I find that, for me, titles either come right at the very beginning (along with the idea) or not until the very last minute (i.e. the book is about to be printed and my editor is breathing down my neck saying, “We can’t very well write ‘untitled’ on the cover and I’m like, “Why not? Sounds like a compelling read to me!”)
With 52 REASONS TO HATE MY FATHER, the title came instantly. The moment I had the idea for a story about a girl whose father makes her take on 52 low-wage jobs, the title popped into my head a second later. It’s nice when it’s that easy! But it’s not always the case.
For other books like IN SOME OTHER LIFE, THE GEOGRAPHY OF LOST THINGS, and ADDIE BELL’S SHORTCUT TO GROWING UP the titling process was brutal. I brainstormed for days and weeks on end for each of them, ending up with lists and lists of mediocre titles before coming up with the right one.
But it wasn’t until my last title debacle, for my upcoming sci-fi novel (a retelling of Les Miserables set on a distant planet, co-written with Joanne Rendell), that I discovered the ultimate title brainstorming game! And I thought I would share it with all of you, in case you, too, are stuck on the titling phase of your book or story.
Here’s how it works:
- Rip or cut up multiple small strips of paper (the more the better!)

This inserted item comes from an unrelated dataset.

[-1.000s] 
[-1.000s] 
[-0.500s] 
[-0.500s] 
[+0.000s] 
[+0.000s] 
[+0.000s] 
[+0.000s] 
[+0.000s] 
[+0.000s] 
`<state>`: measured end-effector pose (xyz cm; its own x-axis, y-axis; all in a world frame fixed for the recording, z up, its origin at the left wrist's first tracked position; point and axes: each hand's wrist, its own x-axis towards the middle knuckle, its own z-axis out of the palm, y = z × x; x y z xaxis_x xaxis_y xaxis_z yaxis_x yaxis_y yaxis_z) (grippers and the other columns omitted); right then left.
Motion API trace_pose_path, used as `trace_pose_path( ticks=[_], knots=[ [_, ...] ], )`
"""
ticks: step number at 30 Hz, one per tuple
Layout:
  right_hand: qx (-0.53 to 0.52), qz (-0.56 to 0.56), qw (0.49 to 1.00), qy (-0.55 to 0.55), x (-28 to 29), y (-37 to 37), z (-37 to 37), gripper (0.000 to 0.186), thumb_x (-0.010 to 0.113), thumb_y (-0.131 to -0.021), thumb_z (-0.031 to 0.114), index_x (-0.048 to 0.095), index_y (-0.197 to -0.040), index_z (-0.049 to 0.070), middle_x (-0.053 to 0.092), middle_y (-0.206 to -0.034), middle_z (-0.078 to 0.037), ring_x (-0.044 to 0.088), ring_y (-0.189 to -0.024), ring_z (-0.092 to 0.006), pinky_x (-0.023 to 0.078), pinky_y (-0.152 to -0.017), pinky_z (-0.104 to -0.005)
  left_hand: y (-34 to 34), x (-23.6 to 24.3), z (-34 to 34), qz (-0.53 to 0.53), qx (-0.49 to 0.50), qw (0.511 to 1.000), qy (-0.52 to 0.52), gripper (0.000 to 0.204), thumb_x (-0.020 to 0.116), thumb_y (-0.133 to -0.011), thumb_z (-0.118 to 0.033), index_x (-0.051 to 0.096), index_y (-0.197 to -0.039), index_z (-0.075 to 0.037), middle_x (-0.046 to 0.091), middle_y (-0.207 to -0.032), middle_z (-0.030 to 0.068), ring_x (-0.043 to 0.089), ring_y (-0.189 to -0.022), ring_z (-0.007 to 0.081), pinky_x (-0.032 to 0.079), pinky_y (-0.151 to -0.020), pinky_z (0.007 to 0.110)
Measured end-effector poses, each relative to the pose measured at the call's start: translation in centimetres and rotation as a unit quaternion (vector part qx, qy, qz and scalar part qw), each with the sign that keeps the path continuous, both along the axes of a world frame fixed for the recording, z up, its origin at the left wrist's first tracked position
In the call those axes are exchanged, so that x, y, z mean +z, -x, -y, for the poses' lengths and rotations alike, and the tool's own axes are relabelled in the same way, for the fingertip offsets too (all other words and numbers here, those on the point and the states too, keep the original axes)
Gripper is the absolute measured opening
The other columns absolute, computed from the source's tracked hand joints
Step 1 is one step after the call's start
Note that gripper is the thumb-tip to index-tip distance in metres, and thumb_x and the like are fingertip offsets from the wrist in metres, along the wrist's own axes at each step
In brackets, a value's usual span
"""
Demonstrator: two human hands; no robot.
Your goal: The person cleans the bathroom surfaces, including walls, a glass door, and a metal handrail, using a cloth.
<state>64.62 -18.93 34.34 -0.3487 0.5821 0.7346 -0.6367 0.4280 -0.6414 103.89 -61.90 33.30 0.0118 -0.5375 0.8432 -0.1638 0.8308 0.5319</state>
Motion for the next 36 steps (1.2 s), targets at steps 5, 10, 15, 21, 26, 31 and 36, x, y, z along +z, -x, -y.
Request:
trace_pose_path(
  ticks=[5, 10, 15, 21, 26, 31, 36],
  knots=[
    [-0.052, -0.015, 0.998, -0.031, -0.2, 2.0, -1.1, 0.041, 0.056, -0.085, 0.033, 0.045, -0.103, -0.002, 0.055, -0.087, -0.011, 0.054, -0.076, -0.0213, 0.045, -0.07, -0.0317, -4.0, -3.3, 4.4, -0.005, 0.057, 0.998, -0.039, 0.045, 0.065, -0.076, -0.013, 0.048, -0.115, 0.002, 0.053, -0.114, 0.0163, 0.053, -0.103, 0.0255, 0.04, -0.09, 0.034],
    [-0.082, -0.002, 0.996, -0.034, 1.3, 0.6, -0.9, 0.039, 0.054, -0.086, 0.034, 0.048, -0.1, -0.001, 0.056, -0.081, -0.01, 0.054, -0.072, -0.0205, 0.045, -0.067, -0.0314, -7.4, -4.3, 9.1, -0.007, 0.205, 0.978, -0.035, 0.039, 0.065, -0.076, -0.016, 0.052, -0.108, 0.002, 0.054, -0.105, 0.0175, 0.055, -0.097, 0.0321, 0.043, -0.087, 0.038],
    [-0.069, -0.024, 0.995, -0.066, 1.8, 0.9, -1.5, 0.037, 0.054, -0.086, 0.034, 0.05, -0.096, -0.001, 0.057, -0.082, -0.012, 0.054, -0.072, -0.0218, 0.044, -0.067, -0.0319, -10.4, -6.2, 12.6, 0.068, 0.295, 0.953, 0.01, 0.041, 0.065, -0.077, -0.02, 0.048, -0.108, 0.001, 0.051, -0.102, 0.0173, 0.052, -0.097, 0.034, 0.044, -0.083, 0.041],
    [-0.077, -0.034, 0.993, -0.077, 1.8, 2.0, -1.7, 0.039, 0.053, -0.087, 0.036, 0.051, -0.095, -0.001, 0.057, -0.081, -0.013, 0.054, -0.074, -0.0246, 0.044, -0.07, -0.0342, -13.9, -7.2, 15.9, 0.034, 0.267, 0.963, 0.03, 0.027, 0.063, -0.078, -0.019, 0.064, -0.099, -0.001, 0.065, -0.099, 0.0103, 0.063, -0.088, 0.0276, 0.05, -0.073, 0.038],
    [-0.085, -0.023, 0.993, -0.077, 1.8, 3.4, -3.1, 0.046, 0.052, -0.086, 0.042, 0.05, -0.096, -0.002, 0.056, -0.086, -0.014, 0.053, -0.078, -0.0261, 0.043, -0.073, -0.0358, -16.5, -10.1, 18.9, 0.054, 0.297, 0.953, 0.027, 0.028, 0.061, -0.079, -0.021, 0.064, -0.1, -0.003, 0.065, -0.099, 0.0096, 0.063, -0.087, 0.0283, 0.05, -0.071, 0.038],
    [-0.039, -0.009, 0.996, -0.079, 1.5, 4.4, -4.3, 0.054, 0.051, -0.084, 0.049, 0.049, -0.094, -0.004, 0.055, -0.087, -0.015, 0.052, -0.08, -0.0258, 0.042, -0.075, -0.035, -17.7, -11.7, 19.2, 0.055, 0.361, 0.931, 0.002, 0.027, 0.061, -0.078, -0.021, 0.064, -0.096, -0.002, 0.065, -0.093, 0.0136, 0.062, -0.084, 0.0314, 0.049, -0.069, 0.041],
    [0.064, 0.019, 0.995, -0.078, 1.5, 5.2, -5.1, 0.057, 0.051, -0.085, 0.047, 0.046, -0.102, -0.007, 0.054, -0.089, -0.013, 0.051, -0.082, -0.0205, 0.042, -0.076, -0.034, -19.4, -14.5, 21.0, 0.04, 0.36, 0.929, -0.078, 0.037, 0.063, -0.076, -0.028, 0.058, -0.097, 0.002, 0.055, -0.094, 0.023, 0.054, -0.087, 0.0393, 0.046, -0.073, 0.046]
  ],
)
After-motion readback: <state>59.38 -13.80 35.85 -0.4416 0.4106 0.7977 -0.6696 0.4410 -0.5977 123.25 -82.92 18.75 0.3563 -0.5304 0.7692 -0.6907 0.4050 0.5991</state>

- On each piece of paper write down a word (or phrase) that in someway is associated with the story (these can be related to themes, imagery, locations, character traits, life lessons, catch phrases, key objects in the story, even a character name!)
- Randomly divide up the slips of paper into two equal groups and put them in two different hats (bags and bowls work too). For an added challenge, try THREE groups/hats!
- Pick one slip of paper randomly from each bowl and try to mash the two words or phrases together into something coherent.
- Write down ALL combinations (even if they don’t strike your fancy at that moment, you never know when a bad title could inspire a good title later down the road)
Once you’ve made your way through all the slips, repeat steps 3-5 as many times as you like!
Last year my co-author, Joanne Rendell, and I were struggling to re-title our Les Mis retelling, (which was sold as THE DARKEST NIGHT, but everyone agreed that wasn’t compelling enough). We played this game (each of us creating a list of titles and picking random combinations from the hats.) One round, she picked sky and I picked stars. And while yes, alone these are two very simple concepts, it wasn’t until we worked at putting the two together in different ways did we come up with SKY WITHOUT STARS, which is now the title!
So give the game a try and let me know if you come up with anything brilliant! Good luck, title masters!